IBM Research: Storlets: From research prototype to open source technology

In a previous blog post devoted to storlets, IBM Fellow Michael Factor highlighted how storlets can be used to turn a software-defined object store into a smart storage platform. This is done by allowing the computation to run near the data, rather than bringing the data to the servers doing the computations. Michael's post addresses the potential of storlets in cost reduction as well as in enabling new services.

While in this post we want to concentrate on the technology itself, here are a few things that have happened with storlets since they were a research prototype.

Storlets advancements

We started interactions with the OpenStack community on the question of ‘if and how’ to add storlet support into the official Swift release. We will be having a design session discussion on this topic at the upcoming Vancouver OpenStack Summit. We encourage all interested parties to attend.

Storlets on OpenStack Swift

Our implementation of storlets is integrated with OpenStack Swift. Swift is an open source implementation of an object store and is behind several public object store services, including the IBM SoftLayer object store. Part of the idea behind storlets is to provide a flexible means of extending the function of the object store, by giving Swift users the ability to upload code to be executed near the data.

Running user-written code inside the storage system calls for adequate security and isolation measurements. This is where Docker comes into the picture. Docker is a popular Linux container management framework. Linux containers (LXC) are similar to virtual machines, only instead of virtualizing the hardware they virtualize the operating system.

In addition to providing security and isolation, Docker has tools for packaging and deploying executable images. Using Docker our implementation allows the user to upload the storlet’s code, along with a tailored image where the storlet will execute. Thus, if a storlet relies on some non-trivial software stack, that stack can be packaged into a Docker image and deployed in a Swift cluster, to be later used for executing the user's storlets.

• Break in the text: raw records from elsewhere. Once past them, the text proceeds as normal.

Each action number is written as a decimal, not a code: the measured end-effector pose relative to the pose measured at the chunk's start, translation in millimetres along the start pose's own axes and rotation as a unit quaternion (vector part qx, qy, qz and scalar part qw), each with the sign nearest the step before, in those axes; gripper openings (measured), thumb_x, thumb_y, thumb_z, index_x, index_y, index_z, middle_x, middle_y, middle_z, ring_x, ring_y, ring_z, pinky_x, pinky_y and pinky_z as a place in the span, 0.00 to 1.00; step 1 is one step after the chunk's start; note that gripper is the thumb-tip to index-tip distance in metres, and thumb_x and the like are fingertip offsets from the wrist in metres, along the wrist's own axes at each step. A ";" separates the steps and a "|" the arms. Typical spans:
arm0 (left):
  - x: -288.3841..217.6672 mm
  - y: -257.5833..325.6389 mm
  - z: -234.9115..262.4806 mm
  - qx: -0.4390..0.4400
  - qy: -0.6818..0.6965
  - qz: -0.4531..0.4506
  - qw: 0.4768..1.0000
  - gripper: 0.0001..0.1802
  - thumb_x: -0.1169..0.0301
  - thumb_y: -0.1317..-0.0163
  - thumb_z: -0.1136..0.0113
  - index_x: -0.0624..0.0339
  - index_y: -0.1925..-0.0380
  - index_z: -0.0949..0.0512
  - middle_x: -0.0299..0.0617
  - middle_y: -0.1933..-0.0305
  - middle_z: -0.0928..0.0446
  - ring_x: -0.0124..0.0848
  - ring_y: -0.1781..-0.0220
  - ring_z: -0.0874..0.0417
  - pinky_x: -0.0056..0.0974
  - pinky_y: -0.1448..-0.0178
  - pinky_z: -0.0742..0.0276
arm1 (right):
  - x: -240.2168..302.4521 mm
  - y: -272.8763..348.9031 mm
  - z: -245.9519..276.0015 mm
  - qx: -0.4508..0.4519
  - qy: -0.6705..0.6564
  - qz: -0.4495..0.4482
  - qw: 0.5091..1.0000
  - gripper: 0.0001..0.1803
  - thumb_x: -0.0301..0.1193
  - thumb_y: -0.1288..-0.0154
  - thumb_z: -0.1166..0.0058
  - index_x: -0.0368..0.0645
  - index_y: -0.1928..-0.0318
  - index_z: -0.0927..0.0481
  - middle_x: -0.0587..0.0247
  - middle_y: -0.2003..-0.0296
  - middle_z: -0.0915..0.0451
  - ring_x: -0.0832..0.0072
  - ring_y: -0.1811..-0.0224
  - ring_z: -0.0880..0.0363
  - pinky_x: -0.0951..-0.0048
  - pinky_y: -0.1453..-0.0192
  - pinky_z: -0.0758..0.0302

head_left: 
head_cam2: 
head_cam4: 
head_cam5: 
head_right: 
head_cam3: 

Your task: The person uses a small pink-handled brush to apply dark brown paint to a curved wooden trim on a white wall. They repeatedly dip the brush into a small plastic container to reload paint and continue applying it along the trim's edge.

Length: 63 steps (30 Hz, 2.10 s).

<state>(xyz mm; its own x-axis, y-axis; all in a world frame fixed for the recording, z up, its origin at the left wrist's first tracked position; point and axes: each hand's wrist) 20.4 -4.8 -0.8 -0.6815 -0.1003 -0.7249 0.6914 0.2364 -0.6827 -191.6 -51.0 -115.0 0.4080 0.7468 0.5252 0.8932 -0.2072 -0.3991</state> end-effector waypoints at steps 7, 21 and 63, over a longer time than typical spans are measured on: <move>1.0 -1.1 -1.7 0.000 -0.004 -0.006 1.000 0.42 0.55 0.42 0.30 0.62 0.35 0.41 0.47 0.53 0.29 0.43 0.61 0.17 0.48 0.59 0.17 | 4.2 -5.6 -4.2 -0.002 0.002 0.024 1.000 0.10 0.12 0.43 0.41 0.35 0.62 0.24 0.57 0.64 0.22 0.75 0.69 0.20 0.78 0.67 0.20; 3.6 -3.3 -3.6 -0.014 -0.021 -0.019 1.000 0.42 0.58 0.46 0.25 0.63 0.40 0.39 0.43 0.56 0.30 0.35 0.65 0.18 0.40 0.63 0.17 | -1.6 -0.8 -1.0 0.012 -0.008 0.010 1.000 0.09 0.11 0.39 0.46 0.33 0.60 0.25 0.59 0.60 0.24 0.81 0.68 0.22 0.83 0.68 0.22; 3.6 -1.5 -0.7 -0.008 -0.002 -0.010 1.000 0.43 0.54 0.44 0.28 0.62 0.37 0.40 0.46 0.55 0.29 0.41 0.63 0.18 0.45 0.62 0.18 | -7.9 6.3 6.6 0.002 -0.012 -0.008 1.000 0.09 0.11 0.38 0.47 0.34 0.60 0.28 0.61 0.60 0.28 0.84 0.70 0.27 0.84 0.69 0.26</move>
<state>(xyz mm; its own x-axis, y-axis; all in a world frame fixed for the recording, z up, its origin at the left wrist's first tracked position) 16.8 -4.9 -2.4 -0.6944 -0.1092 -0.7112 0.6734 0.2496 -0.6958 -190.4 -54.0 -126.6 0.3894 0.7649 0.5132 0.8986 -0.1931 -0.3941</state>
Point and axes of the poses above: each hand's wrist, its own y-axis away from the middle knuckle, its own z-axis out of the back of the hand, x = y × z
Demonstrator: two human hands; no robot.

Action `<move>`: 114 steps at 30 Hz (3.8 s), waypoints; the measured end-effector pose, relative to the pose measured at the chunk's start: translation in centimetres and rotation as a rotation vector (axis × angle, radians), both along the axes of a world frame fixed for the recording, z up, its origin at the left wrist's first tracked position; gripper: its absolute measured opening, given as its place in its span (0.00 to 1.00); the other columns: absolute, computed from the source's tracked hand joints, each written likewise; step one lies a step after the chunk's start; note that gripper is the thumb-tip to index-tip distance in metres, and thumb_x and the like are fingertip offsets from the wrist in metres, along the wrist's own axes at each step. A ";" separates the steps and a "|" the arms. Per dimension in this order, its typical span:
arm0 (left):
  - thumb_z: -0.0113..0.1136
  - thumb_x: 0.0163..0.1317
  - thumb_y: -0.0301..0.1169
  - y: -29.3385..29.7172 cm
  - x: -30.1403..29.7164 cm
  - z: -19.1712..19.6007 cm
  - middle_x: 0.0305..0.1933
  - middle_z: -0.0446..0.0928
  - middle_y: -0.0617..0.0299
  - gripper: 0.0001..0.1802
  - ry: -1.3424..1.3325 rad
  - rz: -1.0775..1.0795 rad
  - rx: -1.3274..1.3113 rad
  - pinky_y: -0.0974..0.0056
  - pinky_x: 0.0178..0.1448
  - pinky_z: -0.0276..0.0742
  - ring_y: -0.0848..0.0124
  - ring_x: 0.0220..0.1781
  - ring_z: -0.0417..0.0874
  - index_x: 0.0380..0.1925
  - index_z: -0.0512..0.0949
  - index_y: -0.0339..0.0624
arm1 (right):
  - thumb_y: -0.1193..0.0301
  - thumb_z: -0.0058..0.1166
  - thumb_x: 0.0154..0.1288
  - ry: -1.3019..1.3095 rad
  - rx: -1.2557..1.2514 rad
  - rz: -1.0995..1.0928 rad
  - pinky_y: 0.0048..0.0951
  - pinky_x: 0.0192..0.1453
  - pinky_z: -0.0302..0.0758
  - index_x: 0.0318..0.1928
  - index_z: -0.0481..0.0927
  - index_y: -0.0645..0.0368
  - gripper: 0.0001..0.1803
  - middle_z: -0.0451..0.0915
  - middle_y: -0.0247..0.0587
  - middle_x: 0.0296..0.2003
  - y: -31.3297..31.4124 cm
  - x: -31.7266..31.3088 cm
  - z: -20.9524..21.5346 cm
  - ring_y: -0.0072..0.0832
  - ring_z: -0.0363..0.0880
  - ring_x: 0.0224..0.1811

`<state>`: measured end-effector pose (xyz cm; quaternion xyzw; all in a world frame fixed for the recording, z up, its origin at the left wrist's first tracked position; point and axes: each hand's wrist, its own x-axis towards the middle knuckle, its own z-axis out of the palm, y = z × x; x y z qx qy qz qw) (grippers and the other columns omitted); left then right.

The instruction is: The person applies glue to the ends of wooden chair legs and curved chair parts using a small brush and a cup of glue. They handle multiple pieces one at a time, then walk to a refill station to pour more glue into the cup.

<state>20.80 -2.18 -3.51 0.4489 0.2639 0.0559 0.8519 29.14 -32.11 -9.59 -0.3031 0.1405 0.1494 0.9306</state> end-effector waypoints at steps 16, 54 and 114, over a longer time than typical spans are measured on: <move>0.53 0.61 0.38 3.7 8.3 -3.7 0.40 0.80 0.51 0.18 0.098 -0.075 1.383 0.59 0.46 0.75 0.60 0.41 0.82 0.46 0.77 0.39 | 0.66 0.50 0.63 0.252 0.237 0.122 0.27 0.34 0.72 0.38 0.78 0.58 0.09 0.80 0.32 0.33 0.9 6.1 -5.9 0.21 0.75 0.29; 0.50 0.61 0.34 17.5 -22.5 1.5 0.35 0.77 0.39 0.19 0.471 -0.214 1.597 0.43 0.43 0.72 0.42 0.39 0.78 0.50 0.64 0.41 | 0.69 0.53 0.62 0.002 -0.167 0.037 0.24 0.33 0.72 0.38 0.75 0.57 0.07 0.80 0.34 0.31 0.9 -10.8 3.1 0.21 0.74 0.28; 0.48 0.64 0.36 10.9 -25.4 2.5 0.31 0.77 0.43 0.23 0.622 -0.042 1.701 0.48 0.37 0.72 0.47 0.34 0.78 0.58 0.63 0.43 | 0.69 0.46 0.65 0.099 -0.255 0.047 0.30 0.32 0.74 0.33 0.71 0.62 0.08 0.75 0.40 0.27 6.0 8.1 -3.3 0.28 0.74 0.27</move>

Writing a storlet involves implementing a single method Java interface called IStorlet. That method - called invoke - has two major parameters: an input stream and an output stream. The input stream is used for consuming the data of an object on which the storlet is operating and the output stream is used to write the results of the storlet's computation. Storlets work in a streaming fashion, i.e., they start outputting data before reading all the input data. This is due to the synchronous fashion of storlets’ invocation as part of the upload or download operations as described next.

Once the Docker images and storlets are deployed, they can be invoked on data objects in Swift. Storlets can be invoked in two ways:

Invocation during object download. In this case the storlet transforms the object before it is returned to the user. This can be used for scenarios such as pre-filtering data being retrieved for an analytics engine or as an on-the-fly resolution reduction when downloading to a mobile device.
Invocation during object upload. In this case the data stored is transformed from the data PUT by the user. One example use case is metadata enrichment, where a storlet can tag a data object with additional metadata while it is being uploaded.

In our current implementation, invoking a storlet during the upload or the download of an object involves adding a single header to the upload / download request. This header identifies the storlet to execute on the object that is the target of the request. Once the request is received by Swift, a pluggable middleware intercepts the request at the appropriate point: During download this point is when the response data is on its way back to the user, and during uploads this point is along the input path of the request.

Our code then routes the data to the storlet using file descriptors that are passed over Linux domain sockets to the storlet code running inside the Docker container. Other than these file descriptors, the Docker container has no access to any I/O device. This means the storlet's code has no network access and no access to Swift's own disks. All I/O is done via the file descriptors provided by our Swift plugin.